DATA EXCERPT:
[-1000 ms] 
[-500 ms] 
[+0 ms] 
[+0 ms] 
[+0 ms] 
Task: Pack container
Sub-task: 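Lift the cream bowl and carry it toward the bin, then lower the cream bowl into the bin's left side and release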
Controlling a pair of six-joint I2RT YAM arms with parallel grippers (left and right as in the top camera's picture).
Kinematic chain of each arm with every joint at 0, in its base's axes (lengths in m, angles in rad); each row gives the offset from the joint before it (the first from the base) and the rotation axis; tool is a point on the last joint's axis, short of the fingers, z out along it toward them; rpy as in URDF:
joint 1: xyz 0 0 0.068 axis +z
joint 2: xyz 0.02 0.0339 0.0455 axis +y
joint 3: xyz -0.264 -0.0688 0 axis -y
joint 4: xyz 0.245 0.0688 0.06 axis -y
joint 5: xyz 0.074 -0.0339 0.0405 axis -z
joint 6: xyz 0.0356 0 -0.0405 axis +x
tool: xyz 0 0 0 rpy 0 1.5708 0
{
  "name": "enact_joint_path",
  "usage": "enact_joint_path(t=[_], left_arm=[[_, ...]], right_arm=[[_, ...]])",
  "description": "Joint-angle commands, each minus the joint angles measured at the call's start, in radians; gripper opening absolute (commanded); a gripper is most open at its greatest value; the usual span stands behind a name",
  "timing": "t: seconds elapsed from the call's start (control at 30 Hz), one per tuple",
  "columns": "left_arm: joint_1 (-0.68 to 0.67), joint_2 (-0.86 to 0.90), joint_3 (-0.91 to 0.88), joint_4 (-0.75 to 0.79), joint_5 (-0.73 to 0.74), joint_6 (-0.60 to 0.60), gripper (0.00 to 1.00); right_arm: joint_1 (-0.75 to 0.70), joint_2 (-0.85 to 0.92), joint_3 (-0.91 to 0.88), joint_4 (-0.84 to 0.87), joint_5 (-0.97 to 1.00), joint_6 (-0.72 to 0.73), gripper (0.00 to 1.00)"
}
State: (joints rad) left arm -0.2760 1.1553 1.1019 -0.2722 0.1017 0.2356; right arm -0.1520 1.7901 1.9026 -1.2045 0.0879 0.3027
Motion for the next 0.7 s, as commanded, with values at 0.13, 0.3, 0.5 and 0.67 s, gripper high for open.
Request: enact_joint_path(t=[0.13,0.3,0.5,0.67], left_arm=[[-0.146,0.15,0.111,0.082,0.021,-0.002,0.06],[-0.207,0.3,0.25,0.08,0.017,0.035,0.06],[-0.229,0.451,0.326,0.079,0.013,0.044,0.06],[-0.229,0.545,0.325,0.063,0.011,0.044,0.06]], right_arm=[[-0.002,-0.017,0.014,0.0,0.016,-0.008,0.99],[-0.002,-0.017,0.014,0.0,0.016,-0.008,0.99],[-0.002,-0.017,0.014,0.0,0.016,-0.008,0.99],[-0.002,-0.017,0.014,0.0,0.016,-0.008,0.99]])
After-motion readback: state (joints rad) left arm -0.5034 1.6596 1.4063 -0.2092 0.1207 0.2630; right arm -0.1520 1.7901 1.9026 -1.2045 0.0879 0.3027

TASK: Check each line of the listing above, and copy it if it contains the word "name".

EXPECTED OUTPUT:
  "name": "enact_joint_path",
  "description": "Joint-angle commands, each minus the joint angles measured at the call's start, in radians; gripper opening absolute (commanded); a gripper is most open at its greatest value; the usual span stands behind a name",

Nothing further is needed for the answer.